START EXERCISE INPUTS

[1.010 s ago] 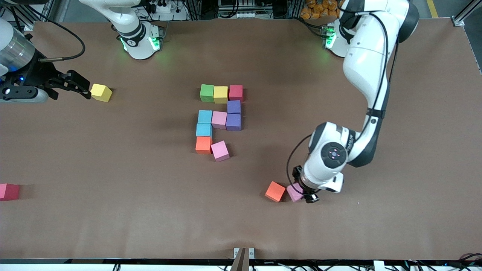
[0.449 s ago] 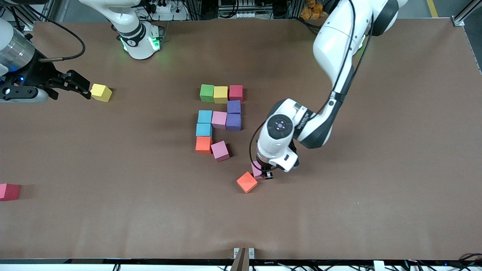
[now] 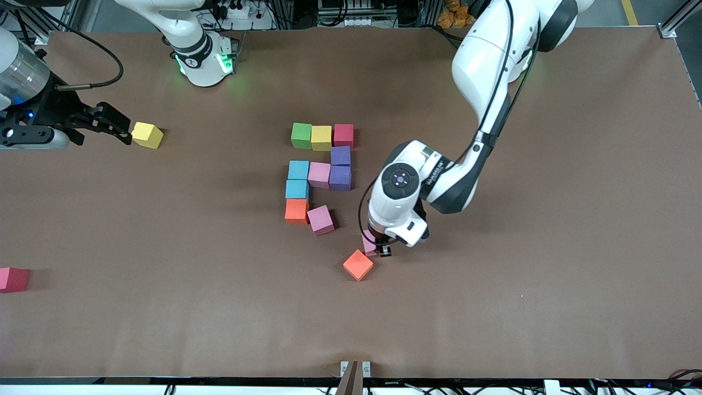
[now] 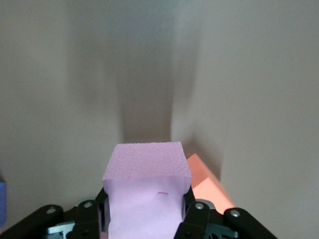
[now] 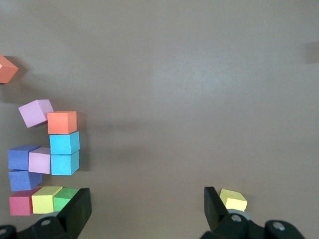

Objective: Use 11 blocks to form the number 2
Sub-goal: 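Carry the pink cube toward the pink cube at the digit base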

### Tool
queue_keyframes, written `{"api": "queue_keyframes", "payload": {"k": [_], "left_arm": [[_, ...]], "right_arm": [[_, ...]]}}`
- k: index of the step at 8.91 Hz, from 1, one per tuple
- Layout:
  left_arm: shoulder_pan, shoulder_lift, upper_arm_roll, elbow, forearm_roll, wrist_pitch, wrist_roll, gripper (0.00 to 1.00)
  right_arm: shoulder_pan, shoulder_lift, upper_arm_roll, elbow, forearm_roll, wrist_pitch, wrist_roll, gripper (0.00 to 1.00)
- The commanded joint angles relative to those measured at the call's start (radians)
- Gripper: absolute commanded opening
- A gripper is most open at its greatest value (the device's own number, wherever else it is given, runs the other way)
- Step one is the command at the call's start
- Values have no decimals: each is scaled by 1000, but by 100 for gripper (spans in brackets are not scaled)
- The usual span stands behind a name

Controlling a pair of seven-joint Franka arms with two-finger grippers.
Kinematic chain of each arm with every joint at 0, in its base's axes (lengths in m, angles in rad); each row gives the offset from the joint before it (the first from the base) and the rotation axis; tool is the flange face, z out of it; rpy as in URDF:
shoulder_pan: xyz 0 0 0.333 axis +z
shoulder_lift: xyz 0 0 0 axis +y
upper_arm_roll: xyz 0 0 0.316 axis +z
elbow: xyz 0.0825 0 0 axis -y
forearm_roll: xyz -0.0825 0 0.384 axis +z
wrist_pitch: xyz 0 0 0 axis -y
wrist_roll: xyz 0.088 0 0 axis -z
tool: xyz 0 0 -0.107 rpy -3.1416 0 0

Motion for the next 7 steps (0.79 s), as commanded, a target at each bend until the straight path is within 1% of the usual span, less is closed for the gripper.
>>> {"api": "queue_keyframes", "payload": {"k": [1, 2, 5, 7], "left_arm": [[-5, -17, -31, -17, 4, -43, -1, 0], [-4, -13, -46, -17, 2, -43, -1, 0], [-11, 24, -48, -15, 1, -28, 19, 0], [-36, 39, -50, -17, -1, 8, 129, 0]], "right_arm": [[-13, -1, 8, 15, -10, -13, -6, 100], [-13, -1, 8, 17, -10, -13, -4, 100], [-16, -1, 7, 21, -12, -13, -7, 100], [-16, -1, 7, 21, -12, -13, -7, 100]]}}
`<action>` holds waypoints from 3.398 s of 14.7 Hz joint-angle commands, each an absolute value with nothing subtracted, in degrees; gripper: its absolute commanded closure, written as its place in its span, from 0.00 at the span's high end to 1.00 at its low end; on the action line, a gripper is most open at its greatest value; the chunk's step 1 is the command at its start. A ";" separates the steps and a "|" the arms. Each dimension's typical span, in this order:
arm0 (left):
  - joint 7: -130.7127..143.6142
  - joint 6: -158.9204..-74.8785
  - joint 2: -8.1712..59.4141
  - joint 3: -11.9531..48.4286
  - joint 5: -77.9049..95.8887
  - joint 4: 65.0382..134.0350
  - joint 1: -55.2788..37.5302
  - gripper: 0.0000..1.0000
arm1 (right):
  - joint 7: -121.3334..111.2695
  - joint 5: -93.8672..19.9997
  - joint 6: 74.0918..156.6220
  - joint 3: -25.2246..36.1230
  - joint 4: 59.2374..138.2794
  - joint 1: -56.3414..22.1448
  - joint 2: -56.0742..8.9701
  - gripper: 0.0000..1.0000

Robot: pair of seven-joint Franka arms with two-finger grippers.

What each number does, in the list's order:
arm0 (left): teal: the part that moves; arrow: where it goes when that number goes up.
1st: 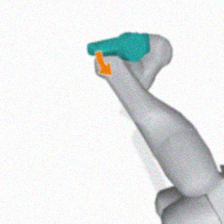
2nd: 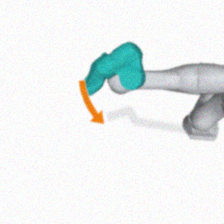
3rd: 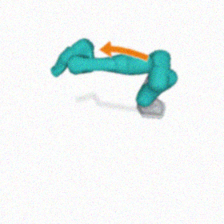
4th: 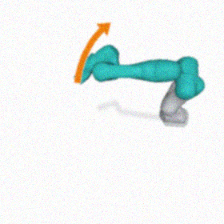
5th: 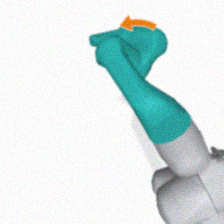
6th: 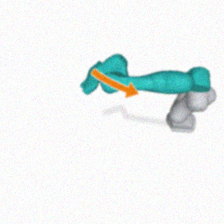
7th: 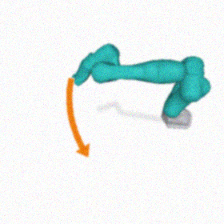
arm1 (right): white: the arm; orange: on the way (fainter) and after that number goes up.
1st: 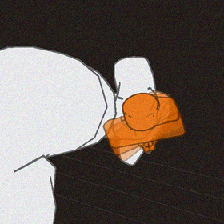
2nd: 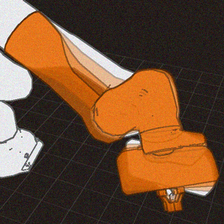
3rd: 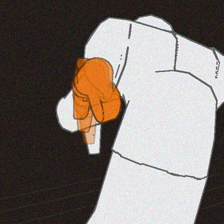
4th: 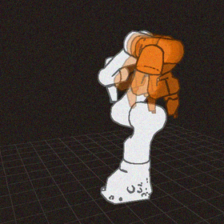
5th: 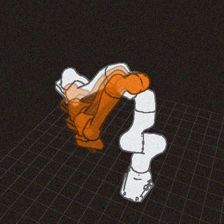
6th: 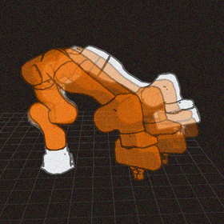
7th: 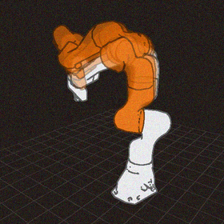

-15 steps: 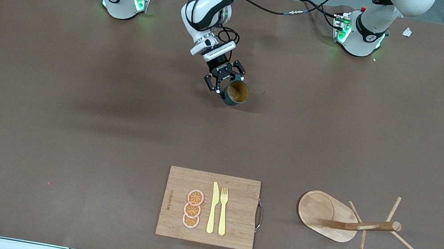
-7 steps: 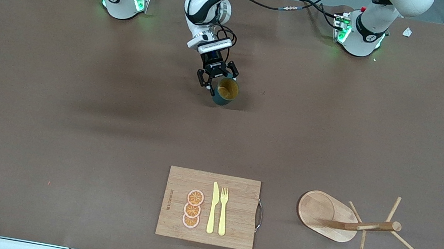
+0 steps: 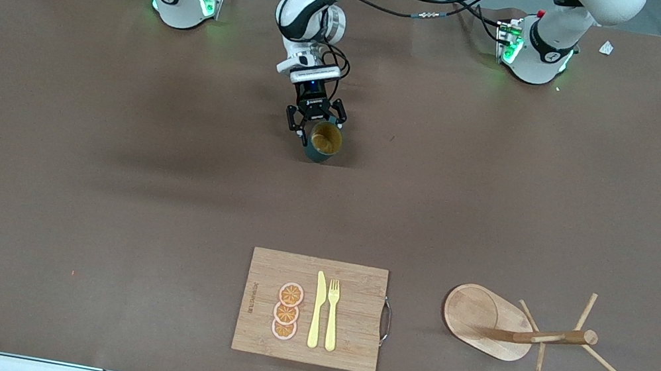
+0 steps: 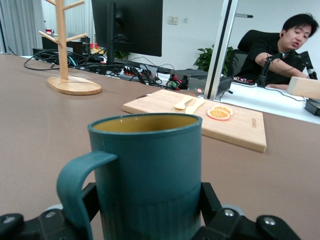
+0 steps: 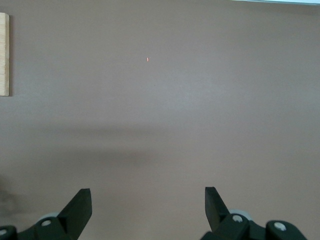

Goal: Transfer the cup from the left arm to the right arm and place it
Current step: 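Lower the held mug upright onto the table with the left gripper, then open the left gripper and raise it away from the mug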

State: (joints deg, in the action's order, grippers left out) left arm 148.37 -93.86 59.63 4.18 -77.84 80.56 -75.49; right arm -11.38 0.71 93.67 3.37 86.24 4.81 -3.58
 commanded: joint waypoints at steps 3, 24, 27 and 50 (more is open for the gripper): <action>150.29 -95.80 63.54 3.78 -82.35 79.45 -76.20 0.55 | -11.34 0.53 93.96 2.73 87.28 5.98 -2.55 1.00; 132.72 -90.18 51.87 8.09 -66.72 79.19 -76.38 1.00 | -11.34 0.53 94.04 2.81 87.54 5.89 -2.55 1.00; 129.99 -90.09 49.05 8.79 -64.70 77.88 -76.12 1.00 | -11.34 0.53 94.13 2.81 87.54 5.89 -2.55 1.00; 110.04 -90.97 15.22 8.26 -41.23 74.18 -45.64 1.00 | -11.34 0.53 94.39 2.81 87.63 5.80 -2.55 1.00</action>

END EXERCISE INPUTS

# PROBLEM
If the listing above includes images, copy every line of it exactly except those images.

# THE COMPLETED TASK
[1.010 s ago] 
[0.449 s ago] 
[now] 
[now] 
[now] 

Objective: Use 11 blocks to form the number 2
Sub-goal: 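Carry the pink cube toward the pink cube at the digit base
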
### Tool
queue_keyframes, written `{"api": "queue_keyframes", "payload": {"k": [_], "left_arm": [[_, ...]], "right_arm": [[_, ...]]}}`
- k: index of the step at 8.91 Hz, from 1, one per tuple
- Layout:
  left_arm: shoulder_pan, shoulder_lift, upper_arm_roll, elbow, forearm_roll, wrist_pitch, wrist_roll, gripper (0.00 to 1.00)
  right_arm: shoulder_pan, shoulder_lift, upper_arm_roll, elbow, forearm_roll, wrist_pitch, wrist_roll, gripper (0.00 to 1.00)
- The commanded joint angles relative to those measured at the call's start (radians)
- Gripper: absolute commanded opening
- A gripper is most open at its greatest value (the device's own number, wherever else it is given, runs the other way)
- Step one is the command at the call's start
- Values have no decimals: each is scaled by 1000, but by 100 for gripper (spans in brackets are not scaled)
- The usual span stands behind a name

Controlling a pair of seven-joint Franka arms with two-finger grippers.
Kinematic chain of each arm with every joint at 0, in its base's axes (lengths in m, angles in rad); each row gives the offset from the joint before it (the first from the base) and the rotation axis; tool is the flange face, z out of it; rpy as in URDF:
shoulder_pan: xyz 0 0 0.333 axis +z
shoulder_lift: xyz 0 0 0 axis +y
upper_arm_roll: xyz 0 0 0.316 axis +z
elbow: xyz 0.0825 0 0 axis -y
forearm_roll: xyz -0.0825 0 0.384 axis +z
wrist_pitch: xyz 0 0 0 axis -y
wrist_roll: xyz 0.088 0 0 axis -z
tool: xyz 0 0 -0.107 rpy -3.1416 0 0

Motion for the next 7 steps (0.79 s), as commanded, a target at each bend until the straight path is within 1% of the usual span, less is closed for the gripper.
>>> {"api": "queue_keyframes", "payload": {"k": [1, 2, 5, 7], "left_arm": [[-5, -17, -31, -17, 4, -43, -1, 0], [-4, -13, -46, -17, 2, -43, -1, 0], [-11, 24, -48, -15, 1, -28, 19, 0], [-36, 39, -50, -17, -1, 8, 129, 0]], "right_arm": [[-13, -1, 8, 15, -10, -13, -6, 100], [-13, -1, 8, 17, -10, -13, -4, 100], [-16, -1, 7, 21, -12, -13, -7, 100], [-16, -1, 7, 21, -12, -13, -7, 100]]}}
`<action>` holds waypoints from 3.398 s of 14.7 Hz joint-angle commands, each an absolute value with nothing subtracted, in degrees; gripper: its absolute commanded closure, written as its place in its span, from 0.00 at the span's high end to 1.00 at its low end; on the action line, a gripper is most open at its greatest value; the chunk's step 1 is the command at its start. A ";" separates the steps and a "|" the arms. Each dimension's typical span, in this order:
arm0 (left):
  - joint 7: -130.7127..143.6142
  - joint 6: -158.9204..-74.8785
  - joint 2: -8.1712..59.4141
  - joint 3: -11.9531..48.4286
  - joint 5: -77.9049..95.8887
  - joint 4: 65.0382..134.0350
  - joint 1: -55.2788..37.5302
  - gripper: 0.0000..1.0000
arm1 (right):
  - joint 7: -121.3334..111.2695
  - joint 5: -93.8672..19.9997
  - joint 6: 74.0918..156.6220
  - joint 3: -25.2246..36.1230
  - joint 4: 59.2374..138.2794
  - joint 1: -56.3414..22.1448
  - joint 2: -56.0742..8.9701
  - gripper: 0.0000..1.0000

Robot: pair of seven-joint Franka arms with two-finger grippers.

What each number does, in the list's order:
arm0 (left): teal: the part that moves; arrow: where it goes when that number goes up.
1st: 
2nd: 
3rd: 
4th: 
5th: 
6th: 
7th: 
arm1 (right): white: the arm; orange: on the way (fainter) and after that number goes up.
1st: 
2nd: 
3rd: 
4th: 
5th: 
6th: 
7th: 

-15 steps: 
-7 steps: 
+0 steps: 
+0 steps: 
+0 steps: 

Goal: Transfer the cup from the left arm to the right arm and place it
Current step: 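Lower the held mug upright onto the table with the left gripper, then open the left gripper and raise it away from the mug
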
State: (joints deg, in the action's order, grippers left out) left arm 148.37 -93.86 59.63 4.18 -77.84 80.56 -75.49; right arm -11.38 0.71 93.67 3.37 86.24 4.81 -3.58
 commanded: joint waypoints at steps 3, 24, 27 and 50 (more is open for the gripper): <action>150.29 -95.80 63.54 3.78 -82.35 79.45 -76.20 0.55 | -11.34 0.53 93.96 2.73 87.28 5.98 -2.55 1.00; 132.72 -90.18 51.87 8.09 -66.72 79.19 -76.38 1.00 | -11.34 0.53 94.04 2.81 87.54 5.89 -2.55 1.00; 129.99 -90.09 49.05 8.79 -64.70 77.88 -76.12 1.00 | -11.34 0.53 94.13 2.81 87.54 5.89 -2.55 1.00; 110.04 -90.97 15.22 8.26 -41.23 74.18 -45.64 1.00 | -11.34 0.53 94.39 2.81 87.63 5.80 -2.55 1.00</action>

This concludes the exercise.